そんなに大きく動かしたり、息が上がるようなところまで動かさなくても、スポーツと言えます。例えばNHKは、みんなの体操という番組を放送していますが、あの程度の軽い動きでも多くの人はスポーツと見なしています。
また、意外なところでは、チェスやビリヤードもスポーツとしてみなされています。私が実際見たものではアジア大会で一つの競技として実施されていました。チェスやバックギャモンなどは、頭を使い、駆け引きも重要ということで「マインドスポーツ」と名付けられています。国際オリンピック委員会などの国際的なスポーツ団体にも、スポーツとして認められています。

別の観点ですが、どんなことをした時に、スポーツ界では厳しく処分されるのかを考えてみましょう。まずは、ドーピングです。永久追放や数年に渡る出場資格の停止などが処分として課されます。先ほど言ったように、「身体性を伴う」のがスポーツですから、その身体性を高める方法として、特殊な化学物質を使うなど、やってはいけないことをするのがドーピングです。また、薬物は副作用で、心身を危険な状態に陥らせることもあります。これを「別にやってもいいです」と認めてしまっては、体が壊れてしまいます。

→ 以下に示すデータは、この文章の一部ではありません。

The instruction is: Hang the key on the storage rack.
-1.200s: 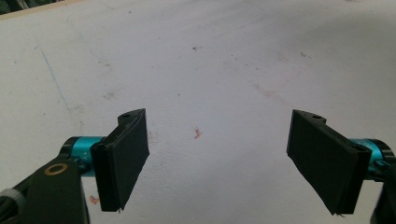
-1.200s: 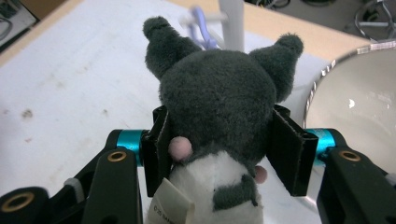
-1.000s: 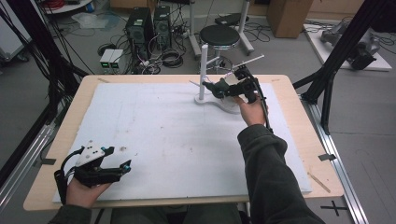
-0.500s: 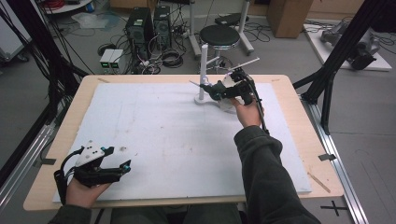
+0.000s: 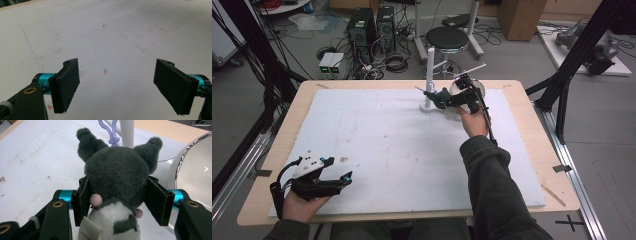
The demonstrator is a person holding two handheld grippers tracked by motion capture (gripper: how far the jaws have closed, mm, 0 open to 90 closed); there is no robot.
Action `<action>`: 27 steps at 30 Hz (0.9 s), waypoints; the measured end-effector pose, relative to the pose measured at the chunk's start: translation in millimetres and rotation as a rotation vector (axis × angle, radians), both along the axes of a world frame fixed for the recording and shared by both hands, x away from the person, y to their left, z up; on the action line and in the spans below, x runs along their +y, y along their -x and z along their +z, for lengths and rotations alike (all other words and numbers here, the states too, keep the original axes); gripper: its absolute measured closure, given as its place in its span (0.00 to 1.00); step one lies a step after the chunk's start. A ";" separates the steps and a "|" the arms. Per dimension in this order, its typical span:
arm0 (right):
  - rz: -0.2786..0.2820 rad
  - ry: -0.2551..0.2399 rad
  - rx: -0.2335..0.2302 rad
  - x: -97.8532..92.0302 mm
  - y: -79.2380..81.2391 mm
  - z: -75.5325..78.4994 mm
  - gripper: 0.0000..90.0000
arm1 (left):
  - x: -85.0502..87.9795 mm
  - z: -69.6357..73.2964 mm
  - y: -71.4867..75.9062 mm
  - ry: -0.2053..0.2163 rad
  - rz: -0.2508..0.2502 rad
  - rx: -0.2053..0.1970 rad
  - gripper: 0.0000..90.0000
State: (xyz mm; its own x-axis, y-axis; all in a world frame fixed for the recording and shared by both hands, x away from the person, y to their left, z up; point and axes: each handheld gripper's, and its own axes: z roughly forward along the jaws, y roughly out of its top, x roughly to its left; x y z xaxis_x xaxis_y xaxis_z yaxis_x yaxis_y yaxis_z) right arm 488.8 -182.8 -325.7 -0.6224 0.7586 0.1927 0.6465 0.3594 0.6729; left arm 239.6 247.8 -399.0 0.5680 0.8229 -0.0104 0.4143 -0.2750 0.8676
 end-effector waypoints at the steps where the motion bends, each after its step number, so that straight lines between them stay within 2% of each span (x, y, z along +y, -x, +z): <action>1: 0.001 0.003 0.002 0.6 -0.1 -0.4 0.46 | 0.0 0.0 0.0 0.000 0.000 0.000 0.24; 5: 0.009 0.005 0.004 2.6 -0.7 -1.9 0.45 | 0.2 0.1 0.0 0.000 0.000 -0.001 0.24; 11: 0.006 0.015 0.024 5.1 -0.9 -3.9 0.38 | 0.2 0.0 -0.1 0.001 -0.001 -0.002 0.24; 13: 0.015 0.009 0.014 4.7 -1.5 -4.1 0.36 | -0.1 -0.1 0.0 0.002 -0.001 -0.001 0.24; 15: -0.010 0.015 0.035 5.7 0.9 -2.2 0.35 | -0.2 0.0 0.0 0.001 -0.001 -0.001 0.24; 17: -0.010 0.015 0.037 5.4 1.3 -1.8 0.35 | -0.3 0.0 0.0 0.001 -0.002 -0.001 0.24; 18: -0.006 0.011 0.036 5.2 1.4 -1.8 0.34 | -0.3 0.0 0.0 0.001 -0.002 -0.001 0.24; 19: 0.021 0.005 0.008 4.3 -0.2 -3.1 0.34 | -0.3 -0.1 0.0 0.001 -0.002 -0.001 0.24; 22: 0.025 -0.006 -0.010 3.8 2.2 -3.5 0.34 | -0.3 0.0 0.0 0.001 -0.002 -0.001 0.24; 27: 0.025 -0.014 -0.008 1.0 4.3 -6.4 0.32 | -0.5 -0.1 -0.1 0.000 -0.003 -0.002 0.24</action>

もう一つ厳しく処分されるのが、八百長です。スポーツを成立させる、大事な要件は、勝ち負けや順位がつけられることです。これがあるから、出場した選手もそれを見ている観客にも喜びや感動、心の動きが起きます。また、勝負の公平性を保つために、審判を始め、競技運営などに多くの人が関わっているという仕組みを見れば、いかに勝敗や順位を重視しているかが分かります。あらかじめ、どっちが勝つか決まっているものは、スポーツとはみなされません。結果をコントロールすることを認めてしまっては、誰もハラハラドキドキしません。スポーツはまったく面白くないものになってしまいます。価値を失ってしまいます。

この話をすると、よく言われるのが「プロレスはスポーツなのか」という話です。身体性という点では、体を思いっきり使っています。尋常じゃない鍛え方です。ドーピングによる資格停止という話は聞いたことはないですが、海外のプロレス団体では薬物検査を導入しているところもあるそうです。勝負の結果をコントロールしているのかどうかは分かりません。そこをブラックボックスにしておくことで、エンターテイメントとして価値を高めているのではないでしょうか。
私は、もし結果をコントロールしているのであれば、スポーツではないと考えます。

最後に、学問の世界でスポーツの定義はどうなっているのかということです。例えば、フランスの学者、ベルナール・ジレーは、「スポーツの歴史」において、こう述べています。「一つの運動をスポーツと認めるために我々は三つの要素、すなわち遊技、闘争及び激しい肉体活動を要求する」。他にも定義をしている学者はたくさんいて、長い歴史があるものの、学術的にも一つにはまとまっていないということです。

スポーツに携わる仕事をするのであれば、そもそも「スポーツはどこまでか?」と考えることを避けたり、さぼったりしているのは、よくないでしょう。「スポーツはどこまでか?」を自分の頭で考えるところから、それを議論するところからしてみると、日々の活動を考える礎になります。